What to do:
When you restate the data, keep every word as it is and drop the images.

Recorded data:
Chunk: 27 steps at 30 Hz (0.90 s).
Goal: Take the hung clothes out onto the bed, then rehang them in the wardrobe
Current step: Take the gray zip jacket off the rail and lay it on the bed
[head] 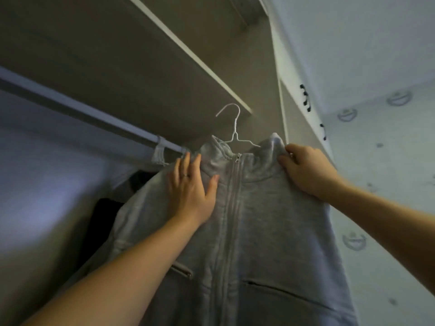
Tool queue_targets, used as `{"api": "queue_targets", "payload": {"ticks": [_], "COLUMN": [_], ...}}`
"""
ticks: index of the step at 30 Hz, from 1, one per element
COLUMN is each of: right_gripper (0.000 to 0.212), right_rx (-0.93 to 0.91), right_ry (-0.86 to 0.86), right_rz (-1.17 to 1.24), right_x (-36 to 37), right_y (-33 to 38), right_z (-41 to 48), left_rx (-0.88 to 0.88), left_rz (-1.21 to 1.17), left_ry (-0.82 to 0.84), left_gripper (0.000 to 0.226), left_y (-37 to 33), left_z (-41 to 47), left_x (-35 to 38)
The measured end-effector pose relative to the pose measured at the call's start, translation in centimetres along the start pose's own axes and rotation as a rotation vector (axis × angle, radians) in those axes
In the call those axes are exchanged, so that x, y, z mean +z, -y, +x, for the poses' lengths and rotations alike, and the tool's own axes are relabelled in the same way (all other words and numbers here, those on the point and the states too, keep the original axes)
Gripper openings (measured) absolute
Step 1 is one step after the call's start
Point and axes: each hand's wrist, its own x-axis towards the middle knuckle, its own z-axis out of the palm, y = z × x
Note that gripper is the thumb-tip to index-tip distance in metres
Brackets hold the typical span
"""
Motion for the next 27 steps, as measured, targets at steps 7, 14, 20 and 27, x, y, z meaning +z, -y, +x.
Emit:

Result below:
Chunk: 27 steps at 30 Hz (0.90 s).
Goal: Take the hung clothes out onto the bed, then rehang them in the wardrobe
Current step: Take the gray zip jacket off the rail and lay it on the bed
[head] 
Tool queue_targets, used as `{"api": "queue_targets", "payload": {"ticks": [_], "COLUMN": [_], ...}}`
"""
ticks: index of the step at 30 Hz, from 1, one per element
COLUMN is each of: right_gripper (0.000 to 0.212), right_rx (-0.93 to 0.91), right_ry (-0.86 to 0.86), right_rz (-1.17 to 1.24), right_x (-36 to 37), right_y (-33 to 38), right_z (-41 to 48), left_rx (-0.88 to 0.88), left_rz (-1.21 to 1.17), left_ry (-0.82 to 0.84), left_gripper (0.000 to 0.226), left_y (-37 to 33), left_z (-41 to 47), left_x (-35 to 38)
The measured end-effector pose relative to the pose measured at the call's start, translation in centimetres along the start pose's own axes and rotation as a rotation vector (axis × angle, radians) in those axes
In the call those axes are exchanged, so that x, y, z mean +z, -y, +x, for the poses' lengths and rotations alike, and the tool's own axes are relabelled in the same way (all other words and numbers here, those on the point and the states too, keep the original axes)
Gripper openings (measured) absolute
Step 1 is one step after the call's start
Point and axes: each hand's wrist, its own x-axis towards the middle knuckle, its own z-axis out of the palm, y = z × x
Note that gripper is the thumb-tip to index-tip distance in metres
Brackets hold the typical span
"""
Motion for the next 27 steps, as measured, targets at steps 7, 14, 20 and 27, x, y, z meaning +z, -y, +x.
Emit:

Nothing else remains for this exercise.